____ Data

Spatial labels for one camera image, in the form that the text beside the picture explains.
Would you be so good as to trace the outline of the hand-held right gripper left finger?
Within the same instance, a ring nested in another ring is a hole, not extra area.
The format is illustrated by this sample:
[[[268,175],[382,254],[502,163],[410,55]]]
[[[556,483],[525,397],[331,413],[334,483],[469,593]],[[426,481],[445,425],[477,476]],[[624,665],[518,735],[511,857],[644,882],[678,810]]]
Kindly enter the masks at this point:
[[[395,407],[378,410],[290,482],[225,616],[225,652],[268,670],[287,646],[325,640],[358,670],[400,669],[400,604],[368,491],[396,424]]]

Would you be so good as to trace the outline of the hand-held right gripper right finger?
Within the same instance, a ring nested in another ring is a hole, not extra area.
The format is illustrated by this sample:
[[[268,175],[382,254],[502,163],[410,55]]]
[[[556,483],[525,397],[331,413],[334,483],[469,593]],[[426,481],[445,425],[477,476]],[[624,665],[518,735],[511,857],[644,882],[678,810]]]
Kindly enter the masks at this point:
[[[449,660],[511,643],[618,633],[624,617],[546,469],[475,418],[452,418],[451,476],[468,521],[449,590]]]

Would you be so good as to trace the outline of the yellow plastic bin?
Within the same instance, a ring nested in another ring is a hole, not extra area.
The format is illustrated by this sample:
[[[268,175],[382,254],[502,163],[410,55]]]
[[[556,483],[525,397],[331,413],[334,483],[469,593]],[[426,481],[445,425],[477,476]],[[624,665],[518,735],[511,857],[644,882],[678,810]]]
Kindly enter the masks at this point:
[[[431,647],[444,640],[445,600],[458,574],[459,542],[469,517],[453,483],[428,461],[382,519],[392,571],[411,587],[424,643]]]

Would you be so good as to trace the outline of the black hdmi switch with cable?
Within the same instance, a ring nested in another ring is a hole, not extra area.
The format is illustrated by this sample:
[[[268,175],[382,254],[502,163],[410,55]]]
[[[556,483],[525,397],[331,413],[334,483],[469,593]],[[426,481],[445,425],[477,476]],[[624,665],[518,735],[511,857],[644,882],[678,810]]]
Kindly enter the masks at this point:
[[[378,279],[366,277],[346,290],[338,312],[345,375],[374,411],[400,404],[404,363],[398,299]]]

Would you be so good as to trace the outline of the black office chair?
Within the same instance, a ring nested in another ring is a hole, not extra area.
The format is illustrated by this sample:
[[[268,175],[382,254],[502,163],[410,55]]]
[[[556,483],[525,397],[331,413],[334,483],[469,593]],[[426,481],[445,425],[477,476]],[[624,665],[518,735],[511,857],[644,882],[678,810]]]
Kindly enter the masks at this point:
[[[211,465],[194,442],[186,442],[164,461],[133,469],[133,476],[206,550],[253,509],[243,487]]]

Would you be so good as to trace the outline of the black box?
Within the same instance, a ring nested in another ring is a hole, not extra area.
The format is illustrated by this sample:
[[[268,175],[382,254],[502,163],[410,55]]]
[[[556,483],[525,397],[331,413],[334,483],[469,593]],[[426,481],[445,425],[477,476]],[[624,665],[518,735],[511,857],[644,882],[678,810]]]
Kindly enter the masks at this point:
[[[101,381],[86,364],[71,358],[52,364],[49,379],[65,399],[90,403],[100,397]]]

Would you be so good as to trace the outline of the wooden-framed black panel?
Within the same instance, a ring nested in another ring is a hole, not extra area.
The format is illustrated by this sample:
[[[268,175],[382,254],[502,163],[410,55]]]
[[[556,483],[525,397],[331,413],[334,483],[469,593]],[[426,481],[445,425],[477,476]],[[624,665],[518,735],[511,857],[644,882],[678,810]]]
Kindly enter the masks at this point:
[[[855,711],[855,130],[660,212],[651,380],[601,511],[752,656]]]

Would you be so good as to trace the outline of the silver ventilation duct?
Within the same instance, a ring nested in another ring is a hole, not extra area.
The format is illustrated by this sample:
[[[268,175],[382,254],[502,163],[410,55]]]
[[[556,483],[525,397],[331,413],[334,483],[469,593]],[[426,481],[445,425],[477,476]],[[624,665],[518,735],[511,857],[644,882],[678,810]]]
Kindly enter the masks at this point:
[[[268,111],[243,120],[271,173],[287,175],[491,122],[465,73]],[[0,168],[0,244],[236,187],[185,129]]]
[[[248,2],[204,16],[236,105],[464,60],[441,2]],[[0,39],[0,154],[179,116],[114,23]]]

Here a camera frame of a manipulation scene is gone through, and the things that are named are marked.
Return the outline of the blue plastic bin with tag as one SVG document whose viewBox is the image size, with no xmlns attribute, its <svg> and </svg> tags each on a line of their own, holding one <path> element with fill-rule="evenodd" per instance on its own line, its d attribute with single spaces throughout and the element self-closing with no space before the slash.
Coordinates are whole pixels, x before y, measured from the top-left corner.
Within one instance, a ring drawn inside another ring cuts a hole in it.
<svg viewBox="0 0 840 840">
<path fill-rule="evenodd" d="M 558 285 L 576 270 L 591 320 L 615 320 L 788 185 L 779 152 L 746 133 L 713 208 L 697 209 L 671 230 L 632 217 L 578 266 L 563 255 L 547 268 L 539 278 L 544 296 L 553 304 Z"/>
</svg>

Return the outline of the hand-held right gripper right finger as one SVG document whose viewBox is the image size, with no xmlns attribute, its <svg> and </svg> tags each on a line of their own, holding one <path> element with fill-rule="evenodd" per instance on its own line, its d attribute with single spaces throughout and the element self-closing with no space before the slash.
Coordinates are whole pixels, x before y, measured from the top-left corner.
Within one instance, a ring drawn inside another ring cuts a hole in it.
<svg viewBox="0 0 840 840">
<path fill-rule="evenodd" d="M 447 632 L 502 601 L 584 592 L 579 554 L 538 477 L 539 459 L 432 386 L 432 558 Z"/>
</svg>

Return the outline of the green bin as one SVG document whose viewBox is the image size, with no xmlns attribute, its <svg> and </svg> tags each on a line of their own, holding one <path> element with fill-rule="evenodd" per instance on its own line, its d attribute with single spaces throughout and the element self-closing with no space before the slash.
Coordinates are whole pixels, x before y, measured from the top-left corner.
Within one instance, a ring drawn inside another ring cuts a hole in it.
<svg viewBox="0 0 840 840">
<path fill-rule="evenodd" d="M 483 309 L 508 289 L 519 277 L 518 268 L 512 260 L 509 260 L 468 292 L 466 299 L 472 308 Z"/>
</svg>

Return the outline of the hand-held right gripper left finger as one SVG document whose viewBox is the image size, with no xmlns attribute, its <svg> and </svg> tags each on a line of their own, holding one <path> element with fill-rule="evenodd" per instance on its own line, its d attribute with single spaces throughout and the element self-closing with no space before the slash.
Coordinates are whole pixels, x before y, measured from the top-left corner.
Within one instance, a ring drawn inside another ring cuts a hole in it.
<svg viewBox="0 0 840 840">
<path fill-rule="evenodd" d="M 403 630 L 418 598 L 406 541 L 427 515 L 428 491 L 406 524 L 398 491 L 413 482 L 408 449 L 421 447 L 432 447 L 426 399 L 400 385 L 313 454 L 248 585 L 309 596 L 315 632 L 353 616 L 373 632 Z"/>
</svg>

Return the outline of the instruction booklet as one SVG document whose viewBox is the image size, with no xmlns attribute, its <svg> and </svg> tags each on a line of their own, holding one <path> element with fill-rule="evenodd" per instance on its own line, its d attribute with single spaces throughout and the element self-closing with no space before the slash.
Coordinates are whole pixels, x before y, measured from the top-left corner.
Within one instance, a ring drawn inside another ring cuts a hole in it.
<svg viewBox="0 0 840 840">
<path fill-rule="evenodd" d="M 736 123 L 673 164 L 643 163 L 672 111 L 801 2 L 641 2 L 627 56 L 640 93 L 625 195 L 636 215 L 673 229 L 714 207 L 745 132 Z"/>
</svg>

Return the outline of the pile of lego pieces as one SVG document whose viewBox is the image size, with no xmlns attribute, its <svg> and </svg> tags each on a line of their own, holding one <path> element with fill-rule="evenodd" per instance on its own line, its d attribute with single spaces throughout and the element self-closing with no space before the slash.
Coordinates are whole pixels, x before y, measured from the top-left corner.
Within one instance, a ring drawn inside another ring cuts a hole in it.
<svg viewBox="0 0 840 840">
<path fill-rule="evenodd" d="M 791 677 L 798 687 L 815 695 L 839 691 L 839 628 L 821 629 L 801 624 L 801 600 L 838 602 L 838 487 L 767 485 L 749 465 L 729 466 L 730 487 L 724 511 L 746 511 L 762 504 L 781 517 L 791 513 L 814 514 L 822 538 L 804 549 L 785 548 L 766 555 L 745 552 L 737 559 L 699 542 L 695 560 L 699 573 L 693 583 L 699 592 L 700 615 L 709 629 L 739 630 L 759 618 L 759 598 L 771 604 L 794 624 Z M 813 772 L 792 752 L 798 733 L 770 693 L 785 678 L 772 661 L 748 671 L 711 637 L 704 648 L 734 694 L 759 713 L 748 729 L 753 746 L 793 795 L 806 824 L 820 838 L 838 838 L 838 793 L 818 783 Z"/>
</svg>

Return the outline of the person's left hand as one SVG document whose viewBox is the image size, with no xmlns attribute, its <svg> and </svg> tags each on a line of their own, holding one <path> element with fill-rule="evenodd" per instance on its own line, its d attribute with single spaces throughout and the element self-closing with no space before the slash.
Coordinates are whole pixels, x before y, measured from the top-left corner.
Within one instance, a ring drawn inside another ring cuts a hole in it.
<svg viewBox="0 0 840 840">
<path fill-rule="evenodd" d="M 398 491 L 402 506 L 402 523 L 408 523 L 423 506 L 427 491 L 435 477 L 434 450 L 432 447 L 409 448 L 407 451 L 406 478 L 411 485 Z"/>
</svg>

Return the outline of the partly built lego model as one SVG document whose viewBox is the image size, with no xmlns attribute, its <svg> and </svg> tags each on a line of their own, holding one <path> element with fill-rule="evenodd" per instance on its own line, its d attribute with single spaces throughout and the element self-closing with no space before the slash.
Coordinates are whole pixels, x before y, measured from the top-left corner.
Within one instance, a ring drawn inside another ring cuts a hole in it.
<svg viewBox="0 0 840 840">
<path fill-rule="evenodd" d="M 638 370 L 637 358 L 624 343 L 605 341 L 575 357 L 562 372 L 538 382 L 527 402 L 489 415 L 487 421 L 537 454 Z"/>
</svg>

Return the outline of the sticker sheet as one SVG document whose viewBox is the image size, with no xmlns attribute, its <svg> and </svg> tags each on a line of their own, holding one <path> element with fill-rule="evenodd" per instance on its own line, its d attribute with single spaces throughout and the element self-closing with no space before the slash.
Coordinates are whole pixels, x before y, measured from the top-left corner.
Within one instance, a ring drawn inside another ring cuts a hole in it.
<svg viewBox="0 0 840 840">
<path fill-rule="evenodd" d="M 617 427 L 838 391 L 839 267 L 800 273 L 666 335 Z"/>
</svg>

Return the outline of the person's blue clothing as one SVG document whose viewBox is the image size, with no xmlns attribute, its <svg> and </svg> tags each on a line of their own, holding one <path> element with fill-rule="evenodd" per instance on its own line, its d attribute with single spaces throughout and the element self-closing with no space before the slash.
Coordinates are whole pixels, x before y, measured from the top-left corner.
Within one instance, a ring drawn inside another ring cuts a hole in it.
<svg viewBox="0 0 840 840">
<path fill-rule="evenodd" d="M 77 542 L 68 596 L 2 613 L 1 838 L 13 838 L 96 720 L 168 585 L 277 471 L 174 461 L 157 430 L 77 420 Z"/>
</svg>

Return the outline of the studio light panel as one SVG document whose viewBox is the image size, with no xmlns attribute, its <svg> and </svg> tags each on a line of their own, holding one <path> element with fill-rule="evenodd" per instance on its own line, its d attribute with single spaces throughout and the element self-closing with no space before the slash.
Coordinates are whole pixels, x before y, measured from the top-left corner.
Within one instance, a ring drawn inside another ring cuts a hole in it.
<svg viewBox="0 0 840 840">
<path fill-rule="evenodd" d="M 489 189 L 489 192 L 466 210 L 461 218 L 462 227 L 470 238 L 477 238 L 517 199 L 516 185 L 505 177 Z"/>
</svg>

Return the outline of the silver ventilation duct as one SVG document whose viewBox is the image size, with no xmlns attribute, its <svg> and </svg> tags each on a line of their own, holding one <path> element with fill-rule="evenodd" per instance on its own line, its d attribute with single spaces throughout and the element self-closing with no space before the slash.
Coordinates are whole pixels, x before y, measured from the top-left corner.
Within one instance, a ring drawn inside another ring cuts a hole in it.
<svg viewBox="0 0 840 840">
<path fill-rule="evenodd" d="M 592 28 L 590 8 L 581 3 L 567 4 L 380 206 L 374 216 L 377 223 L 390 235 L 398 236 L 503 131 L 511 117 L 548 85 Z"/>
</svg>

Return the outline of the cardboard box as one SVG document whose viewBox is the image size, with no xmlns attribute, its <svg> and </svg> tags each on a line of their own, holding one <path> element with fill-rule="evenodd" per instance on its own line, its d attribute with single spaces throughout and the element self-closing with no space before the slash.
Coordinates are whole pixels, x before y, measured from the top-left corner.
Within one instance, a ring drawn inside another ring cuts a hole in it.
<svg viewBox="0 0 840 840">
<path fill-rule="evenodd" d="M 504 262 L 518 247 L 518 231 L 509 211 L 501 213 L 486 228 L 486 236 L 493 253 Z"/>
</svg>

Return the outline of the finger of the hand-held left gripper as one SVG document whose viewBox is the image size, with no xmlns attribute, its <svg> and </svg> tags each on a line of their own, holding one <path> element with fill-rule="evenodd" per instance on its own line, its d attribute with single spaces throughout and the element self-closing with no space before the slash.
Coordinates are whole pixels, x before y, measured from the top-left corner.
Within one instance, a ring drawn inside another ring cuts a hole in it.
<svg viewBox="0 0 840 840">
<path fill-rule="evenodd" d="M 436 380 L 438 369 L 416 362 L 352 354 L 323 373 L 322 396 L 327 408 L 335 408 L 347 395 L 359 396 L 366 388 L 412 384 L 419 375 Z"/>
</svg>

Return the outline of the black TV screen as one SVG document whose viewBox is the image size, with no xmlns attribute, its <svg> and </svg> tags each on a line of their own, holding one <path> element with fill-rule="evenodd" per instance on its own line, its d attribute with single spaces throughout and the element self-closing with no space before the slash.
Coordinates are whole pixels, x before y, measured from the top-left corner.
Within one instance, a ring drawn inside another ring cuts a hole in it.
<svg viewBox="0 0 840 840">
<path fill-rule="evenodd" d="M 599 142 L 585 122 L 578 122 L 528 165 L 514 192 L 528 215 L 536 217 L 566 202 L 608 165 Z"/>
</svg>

________

Task instructions: Answer with the number alone after tallying the lines of the entries above that contain the word "camera".

Written solution: 2